If she sucks any more cock I swear she will be a spermivore
I just left the house and 2 chicks are in the kitchen making breakfast. Might want to get up.
I'm up, no shirt, and staring at a breakfast casserole. Who are these girls?
foreplay: 7 minutes. sex: 3 minutes. cuddling: 10 minutes. getting dressed: 5 minutes. commute: 5 minutes.
When you want to head down the cleveland on Sunday?
What time do the bars open? I dont want to remember how bad theyre gonna lose
It is obvious to me now why clam chowder & beer aren't a good combo.
I got a black eye last night. This guy said for every 35 pounds you lose you gain an inch to your dick. I asked him how long he has been peeing sitting down.
i just saw someone i know on True Life. i need new friends.
Your penis has nothing to do with my throat infection, sorry...
I definitely hasselhoffed a taco bell burrito on my kitchen floor in front of my dad and little brother.

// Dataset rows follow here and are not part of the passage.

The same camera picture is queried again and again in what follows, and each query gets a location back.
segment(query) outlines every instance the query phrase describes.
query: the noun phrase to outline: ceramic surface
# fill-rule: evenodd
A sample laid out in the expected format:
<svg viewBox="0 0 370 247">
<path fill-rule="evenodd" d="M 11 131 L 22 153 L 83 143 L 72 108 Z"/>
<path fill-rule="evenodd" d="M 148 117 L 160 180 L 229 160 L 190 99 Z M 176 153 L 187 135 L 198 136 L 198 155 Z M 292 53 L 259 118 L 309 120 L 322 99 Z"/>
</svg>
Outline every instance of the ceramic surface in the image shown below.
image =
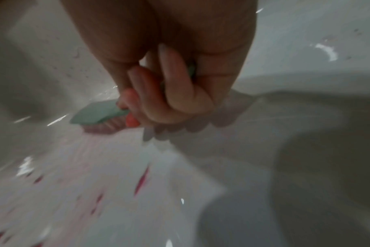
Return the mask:
<svg viewBox="0 0 370 247">
<path fill-rule="evenodd" d="M 370 0 L 257 12 L 216 112 L 89 136 L 110 76 L 58 1 L 1 0 L 0 246 L 370 246 Z"/>
</svg>

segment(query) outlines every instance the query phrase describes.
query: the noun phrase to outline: white surface
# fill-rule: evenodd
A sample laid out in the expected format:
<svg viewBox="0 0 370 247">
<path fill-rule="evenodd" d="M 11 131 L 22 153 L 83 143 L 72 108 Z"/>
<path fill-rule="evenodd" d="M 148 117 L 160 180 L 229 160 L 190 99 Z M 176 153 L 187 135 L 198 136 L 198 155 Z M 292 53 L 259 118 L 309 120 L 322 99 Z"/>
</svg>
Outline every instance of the white surface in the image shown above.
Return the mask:
<svg viewBox="0 0 370 247">
<path fill-rule="evenodd" d="M 0 244 L 370 246 L 370 0 L 258 9 L 220 109 L 100 137 L 68 120 L 116 88 L 60 4 L 0 1 Z"/>
</svg>

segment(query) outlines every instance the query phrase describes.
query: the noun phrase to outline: green brush
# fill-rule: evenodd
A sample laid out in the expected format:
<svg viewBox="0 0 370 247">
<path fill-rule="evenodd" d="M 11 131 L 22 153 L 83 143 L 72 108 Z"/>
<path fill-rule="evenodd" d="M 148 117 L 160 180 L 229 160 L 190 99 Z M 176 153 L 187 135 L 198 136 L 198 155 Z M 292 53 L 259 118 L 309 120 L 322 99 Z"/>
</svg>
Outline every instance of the green brush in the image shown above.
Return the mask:
<svg viewBox="0 0 370 247">
<path fill-rule="evenodd" d="M 196 66 L 191 63 L 188 66 L 188 73 L 193 77 L 196 72 Z M 165 91 L 165 83 L 162 81 L 161 89 Z M 107 120 L 127 115 L 129 110 L 121 110 L 116 105 L 117 99 L 108 101 L 99 101 L 87 105 L 85 108 L 78 111 L 70 120 L 74 125 L 96 125 L 104 123 Z"/>
</svg>

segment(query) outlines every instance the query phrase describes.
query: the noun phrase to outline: hand
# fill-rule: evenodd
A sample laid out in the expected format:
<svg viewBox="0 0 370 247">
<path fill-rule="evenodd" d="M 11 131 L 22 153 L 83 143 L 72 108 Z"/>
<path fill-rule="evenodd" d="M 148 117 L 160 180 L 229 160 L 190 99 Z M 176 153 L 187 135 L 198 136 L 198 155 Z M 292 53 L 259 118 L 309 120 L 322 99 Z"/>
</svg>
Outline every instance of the hand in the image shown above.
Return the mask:
<svg viewBox="0 0 370 247">
<path fill-rule="evenodd" d="M 129 108 L 129 127 L 212 111 L 251 46 L 256 0 L 62 0 Z M 139 61 L 146 57 L 146 68 Z M 191 81 L 186 62 L 194 61 Z M 160 82 L 165 81 L 165 93 Z"/>
</svg>

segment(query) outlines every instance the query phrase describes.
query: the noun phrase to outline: white sink
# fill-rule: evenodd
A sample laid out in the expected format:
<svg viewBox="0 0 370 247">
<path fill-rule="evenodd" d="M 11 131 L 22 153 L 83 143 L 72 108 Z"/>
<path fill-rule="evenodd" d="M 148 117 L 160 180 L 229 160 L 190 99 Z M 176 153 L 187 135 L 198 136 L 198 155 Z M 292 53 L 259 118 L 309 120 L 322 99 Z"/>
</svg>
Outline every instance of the white sink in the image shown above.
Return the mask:
<svg viewBox="0 0 370 247">
<path fill-rule="evenodd" d="M 0 0 L 0 246 L 370 246 L 370 0 L 258 9 L 220 109 L 90 136 L 112 79 L 58 1 Z"/>
</svg>

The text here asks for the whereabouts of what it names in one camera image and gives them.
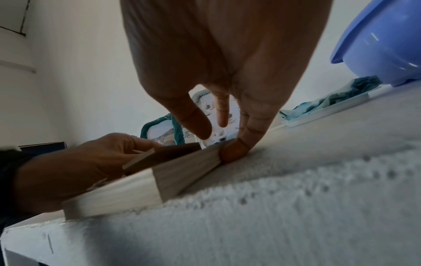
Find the blue bowl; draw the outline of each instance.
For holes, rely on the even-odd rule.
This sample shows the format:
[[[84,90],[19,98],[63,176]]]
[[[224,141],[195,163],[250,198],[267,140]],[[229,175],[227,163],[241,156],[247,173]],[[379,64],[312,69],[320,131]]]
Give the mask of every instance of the blue bowl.
[[[421,80],[421,0],[373,0],[343,33],[331,63],[399,86]]]

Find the wooden block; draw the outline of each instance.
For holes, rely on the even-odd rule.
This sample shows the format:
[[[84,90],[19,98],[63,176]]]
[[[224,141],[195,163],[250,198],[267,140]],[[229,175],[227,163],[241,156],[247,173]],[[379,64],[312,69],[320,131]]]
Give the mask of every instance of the wooden block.
[[[223,143],[142,170],[63,203],[66,220],[155,206],[217,167]]]
[[[147,152],[139,154],[136,159],[133,159],[127,164],[123,165],[123,170],[125,175],[135,174],[141,170],[156,166],[160,163],[164,163],[175,158],[179,158],[198,150],[201,150],[199,143],[153,148]]]

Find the wall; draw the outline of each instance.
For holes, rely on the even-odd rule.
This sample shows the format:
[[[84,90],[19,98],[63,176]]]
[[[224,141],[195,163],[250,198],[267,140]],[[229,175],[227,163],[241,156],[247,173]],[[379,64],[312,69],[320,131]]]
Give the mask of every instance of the wall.
[[[339,88],[354,75],[329,57],[369,0],[336,0],[310,65],[286,107]],[[31,1],[28,35],[49,110],[61,136],[81,143],[119,131],[139,135],[167,113],[142,89],[118,1]]]
[[[0,61],[33,67],[26,39],[0,28]],[[0,146],[58,141],[36,74],[0,65]]]

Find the ceiling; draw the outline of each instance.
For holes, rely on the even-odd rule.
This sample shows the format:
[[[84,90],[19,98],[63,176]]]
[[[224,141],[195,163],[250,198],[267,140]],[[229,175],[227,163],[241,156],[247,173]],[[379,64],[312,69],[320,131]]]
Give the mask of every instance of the ceiling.
[[[26,7],[30,0],[0,0],[0,27],[22,33]]]

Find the hand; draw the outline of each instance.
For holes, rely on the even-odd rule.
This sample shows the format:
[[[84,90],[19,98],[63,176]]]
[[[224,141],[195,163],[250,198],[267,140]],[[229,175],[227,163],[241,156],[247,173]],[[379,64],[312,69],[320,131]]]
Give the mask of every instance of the hand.
[[[61,203],[86,192],[101,180],[123,176],[122,166],[135,158],[133,150],[162,145],[151,140],[113,133],[66,150],[37,156],[14,180],[17,207],[25,213],[61,209]]]
[[[139,80],[201,139],[212,127],[188,92],[202,84],[228,123],[229,94],[241,110],[240,131],[221,151],[244,156],[268,130],[305,71],[332,0],[121,0]]]

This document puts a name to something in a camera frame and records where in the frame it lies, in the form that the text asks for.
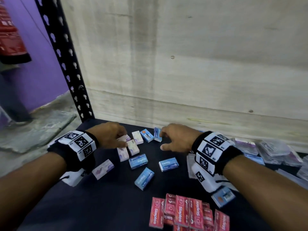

Sat in the shower and reenacted the "Wiggle your big toe" scene from Kill Bill. THAT hungover.
I have a 16 minute video of you talking about your life. We are calling it your Anthology sponsored by Steel Reserve
I really have a thing for Greek chicks; I feel like while we are having sex she has the ability to make hummus which is just too appealing for me to pass up.
I got your flops too. But yeah you rolled off your raft a bunch of times so we had to ask the white trash squad to help you back on. You bit one of them
I think my pickup truck has been used for the sex... This doesn't sit right with me.
I still have that dildo-suction bruise on my forehead and this sweater STILL smells like my Christmas Eve vomit.